It was entirely immaterial whether McBride and Connolly received written notices of future MVLC meetings. As they were present at the committee meetings,9 they could hear the announcement when the committee met next. Moreover, the MVLC met on a regular basis10 and a key Government witness testified that these notices are “not necessarily” received before the next meeting. Because there was no need for any notice, no reliance upon the receipt of the notice through the mails, and no reliance upon the notice itself, these mailings were not in furtherance of the scheme and were not sufficiently related to it to bring them within the statute. These mailings cannot be considered “a step toward receipt of the fruits of the scheme.” United States v. Staszcuk, 502 F.2d at 880.
The majority’s effort to distinguish Parr v. United States, 363 U.S. 370, 80 S.Ct. 1171, 4 L.Ed.2d 1277 (1960), is a combination of illogic and irrelevancy.11 One has only to *501look at the notices themselves to see how remote they are from the scheme, or perhaps better to say, how utterly innocuous they were. See Appendices A and B.
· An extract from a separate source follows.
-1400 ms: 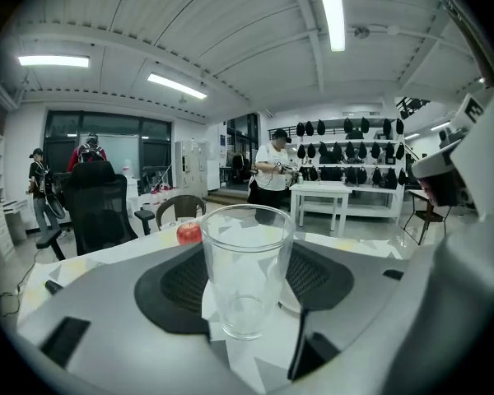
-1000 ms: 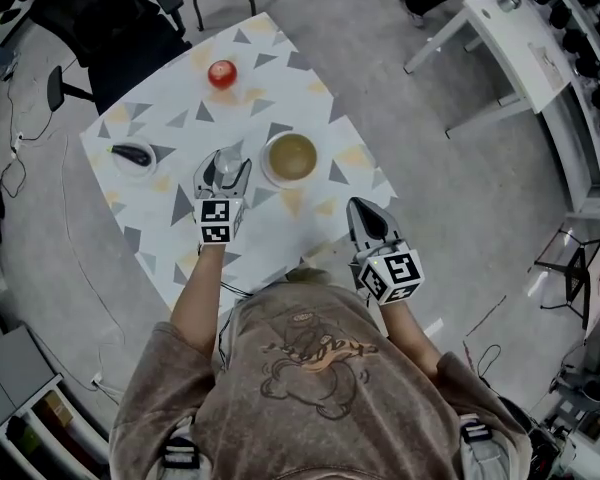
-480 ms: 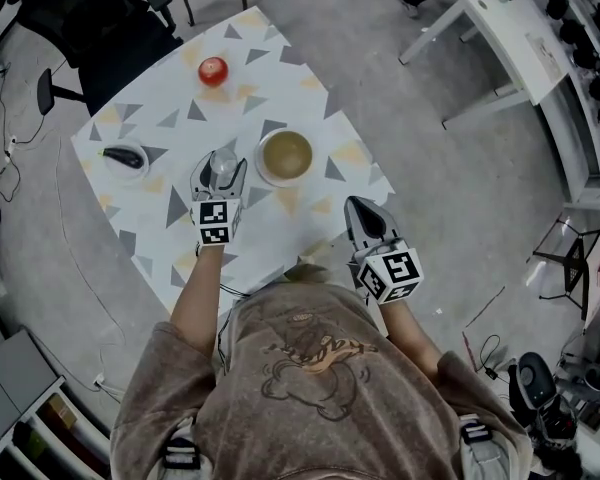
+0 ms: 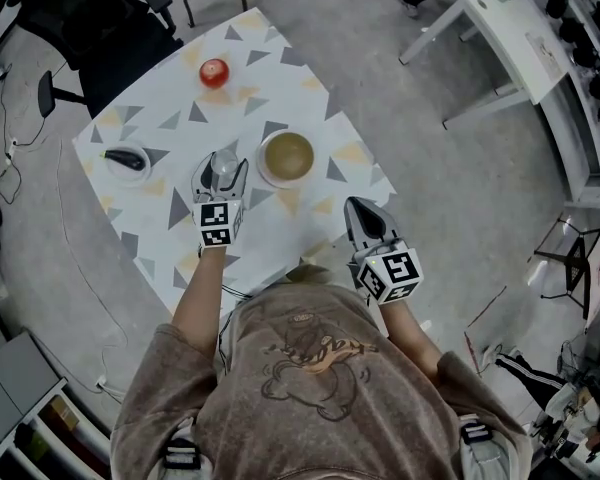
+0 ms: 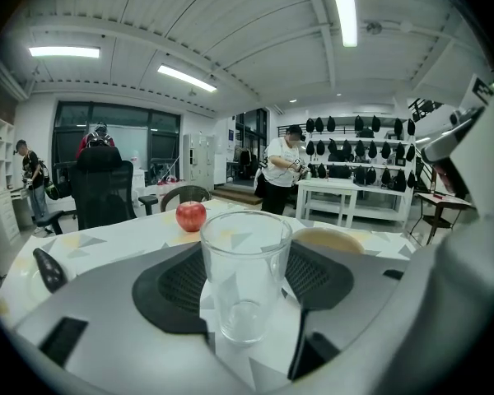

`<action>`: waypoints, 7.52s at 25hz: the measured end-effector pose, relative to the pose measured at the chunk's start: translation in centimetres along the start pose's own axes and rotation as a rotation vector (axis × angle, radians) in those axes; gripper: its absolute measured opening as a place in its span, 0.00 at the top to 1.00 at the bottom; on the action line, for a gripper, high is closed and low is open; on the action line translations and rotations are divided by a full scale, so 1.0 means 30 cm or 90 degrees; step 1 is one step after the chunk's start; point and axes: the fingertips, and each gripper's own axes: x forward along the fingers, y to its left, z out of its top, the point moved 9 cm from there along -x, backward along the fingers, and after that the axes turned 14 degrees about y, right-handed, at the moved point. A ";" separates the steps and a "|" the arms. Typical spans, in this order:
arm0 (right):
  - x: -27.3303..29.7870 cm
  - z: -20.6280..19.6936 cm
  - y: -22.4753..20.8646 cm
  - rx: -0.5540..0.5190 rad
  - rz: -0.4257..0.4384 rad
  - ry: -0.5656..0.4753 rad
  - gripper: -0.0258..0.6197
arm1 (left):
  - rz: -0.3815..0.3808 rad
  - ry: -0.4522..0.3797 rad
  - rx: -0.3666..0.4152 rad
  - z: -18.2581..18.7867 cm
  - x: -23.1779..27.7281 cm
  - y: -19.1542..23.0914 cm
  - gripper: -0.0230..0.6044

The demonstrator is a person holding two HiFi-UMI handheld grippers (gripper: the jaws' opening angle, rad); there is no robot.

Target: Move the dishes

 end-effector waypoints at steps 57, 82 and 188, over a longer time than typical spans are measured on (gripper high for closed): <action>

(2) Counts Six and Seven: Waiver of NIRMMA Dues
Counts Six and Seven are duplicate letters sent to the members of the Northern Illinois Ready-Mix and Materials Association (NIRMMA). The letters simply informed the members of the association that dues would be suspended for three months because of the large reserves accumulated in NIRMMA’s treasury. See Appendix C.
During the NIRMMA annual convention in Miami Beach in February 1971, several members of the association, including Connolly, met to discuss the raising of the $50,000 demanded as a bribe for the passage of the so-called “cement bill.” Connolly suggested that the dues of the association members be suspended for a period of time to compensate partially those members contributing to the fund. On March 9, NIRMMA’s board of directors moved to suspend the dues payments of members for three months to reduce the reserve monies of the association and to compensate in part the members contributing to the fund.
Given this background, it must be noted that the $50,000 fund was not derived from funds of any of the NIRMMA companies.12 The waiver of the dues, however, benefitted the companies, not the individuals who provided the funds. Moreover, the waiver extended to all members of the association whether or not their officers had contributed to the fund. Finally, the dues suspension was not rescinded with the return of the $50,000 fund to its contributors.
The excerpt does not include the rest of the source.